3. Bagaimana penguasaan konsep siswa pada konteks pencoklatan buah
menggunakan pendekatan pendekatan Problem Based Learning (PBL)
menurut Tan?
D. Batasan Masalah
Ruang lingkup penelitian ini dibatasi pada :
1. Konsep yang digunakan adalah reaksi oksidasi yang meliputi konsep
pengikatan oksigen
2. Buah yang digunakan adalah buah pisang ambon dan buah apel
3. Pendekatan Problem Based Learning (PBL) yang digunakan adalah
Problem Based Learning (PBL) menurut Tan
E. Tujuan Penelitian
Berdasarkan rumusan masalah yang telah dijabarkan di atas, maka tujuan dari
penelitian ini adalah untuk:
1. Mengetahui kemampuan guru dalam merencanakan dan melaksanakan
pembelajaran dengan pendekatan Problem Based Learning (PBL)

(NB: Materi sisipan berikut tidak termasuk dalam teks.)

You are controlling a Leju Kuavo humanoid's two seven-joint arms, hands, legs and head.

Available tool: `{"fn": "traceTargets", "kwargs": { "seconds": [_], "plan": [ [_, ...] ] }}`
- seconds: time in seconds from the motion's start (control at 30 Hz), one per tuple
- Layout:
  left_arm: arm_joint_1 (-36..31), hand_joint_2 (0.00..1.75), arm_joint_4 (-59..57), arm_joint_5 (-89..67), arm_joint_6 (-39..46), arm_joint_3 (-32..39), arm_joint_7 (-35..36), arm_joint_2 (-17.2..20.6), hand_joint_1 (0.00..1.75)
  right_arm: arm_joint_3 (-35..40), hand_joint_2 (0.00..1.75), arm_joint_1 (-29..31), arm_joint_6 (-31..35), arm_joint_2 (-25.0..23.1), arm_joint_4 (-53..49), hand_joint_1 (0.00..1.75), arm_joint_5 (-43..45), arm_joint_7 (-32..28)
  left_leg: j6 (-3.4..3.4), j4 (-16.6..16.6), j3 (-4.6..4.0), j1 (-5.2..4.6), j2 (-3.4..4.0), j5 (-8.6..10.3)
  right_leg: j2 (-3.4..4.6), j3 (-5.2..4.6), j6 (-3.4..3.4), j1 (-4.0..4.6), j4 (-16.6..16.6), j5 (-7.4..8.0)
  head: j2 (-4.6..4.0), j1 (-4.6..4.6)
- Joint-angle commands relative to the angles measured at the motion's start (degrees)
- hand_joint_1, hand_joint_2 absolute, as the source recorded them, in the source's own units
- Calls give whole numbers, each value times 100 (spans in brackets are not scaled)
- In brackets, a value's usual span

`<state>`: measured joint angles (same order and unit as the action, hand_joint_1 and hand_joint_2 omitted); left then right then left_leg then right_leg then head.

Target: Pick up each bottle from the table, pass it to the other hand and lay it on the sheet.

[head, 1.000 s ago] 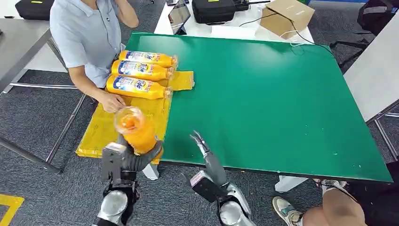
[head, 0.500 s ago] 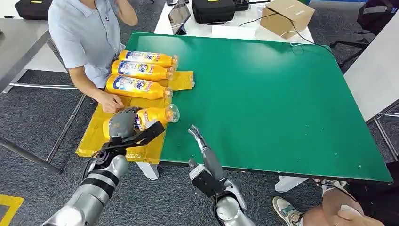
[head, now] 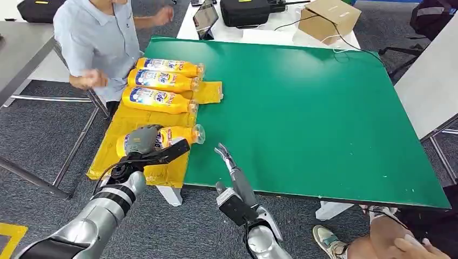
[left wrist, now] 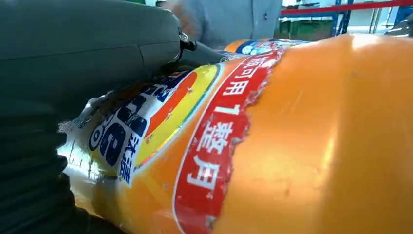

menurut Tan pada konteks pencoklatan buah
2. Mengetahui kemampuan siswa dalam tahapan Problem Based
Learning (PBL) menurut Tan pada konteks pencoklatan buah
3. Mengetahui penguasaan konsep siswa pada konteks pencoklatan buah
menggunakan pendekatan pendekatan Problem Based Learning (PBL)
F. Manfaat Penelitian
Hasil dari penelitian ini diharapakan dapat memberikan manfaat bagi
pihak-pihak terkait dengan lingkup kimia diantaranya:
1. Bagi guru
Guru dapat menjadikan penggunaan konsep pembelajaran yang di
kembangkan dalam penelitian ini sebagai suatu alternatif dalam
menerapkan pembelajaran Problem Based Learning
2. Bagi siswa
Dengan mengerjakan soal-soal dalam penelitian ini dapat membantu
dalam memahami konsep dan meningkatkan hasil belajar siswa pada
pokok bahasan konsep reaksi oksidasi yang dapat dijadikan sebagai
motivasi dalam belajar.
3. Bagi sekolah
Mengambil keputusan yang tepat bagi peningkatan kualitas kegiatan
pembelajaran kimia dan meningkatkan hasil belajar siswa dalam
pembelajaran kimia.
4. Bagi peneliti lain
Peneliti lain dapat menjadikan hasil penelitian ini sebagai bahan referensi
untuk penelitian selanjutnya.
G. Definisi Operasional
Dalam penelitian ini terdapat beberapa istilah penting yang digunakan.
Berikut penjelasannya :
1. Pendekatan Problem Based Learning (PBL) merupakan suatu pendekatan
yang mengoptimalkan kemampuan berfikir siswa melalui kinerja
sehingga siswa dapat melatih dan mengembangkan kemampuan berfikir
secara berkesinambungan (Tan, 2003).
2. Kemampuan merupakan kapasitas seorang individu untuk melakukan
beragam tugas dalam suatu pekerjaan (Robbins, Stephen & Timothy,
2009:57)
3. Kemampuan guru dan siswa adalah seperangkat pengetahuan,
keterampilan dan perilaku yang harus dimiliki, dihayati dan dikuasai oleh
guru maupun siswa dalam melaksanakan tugas keprofesionalan. (UU No.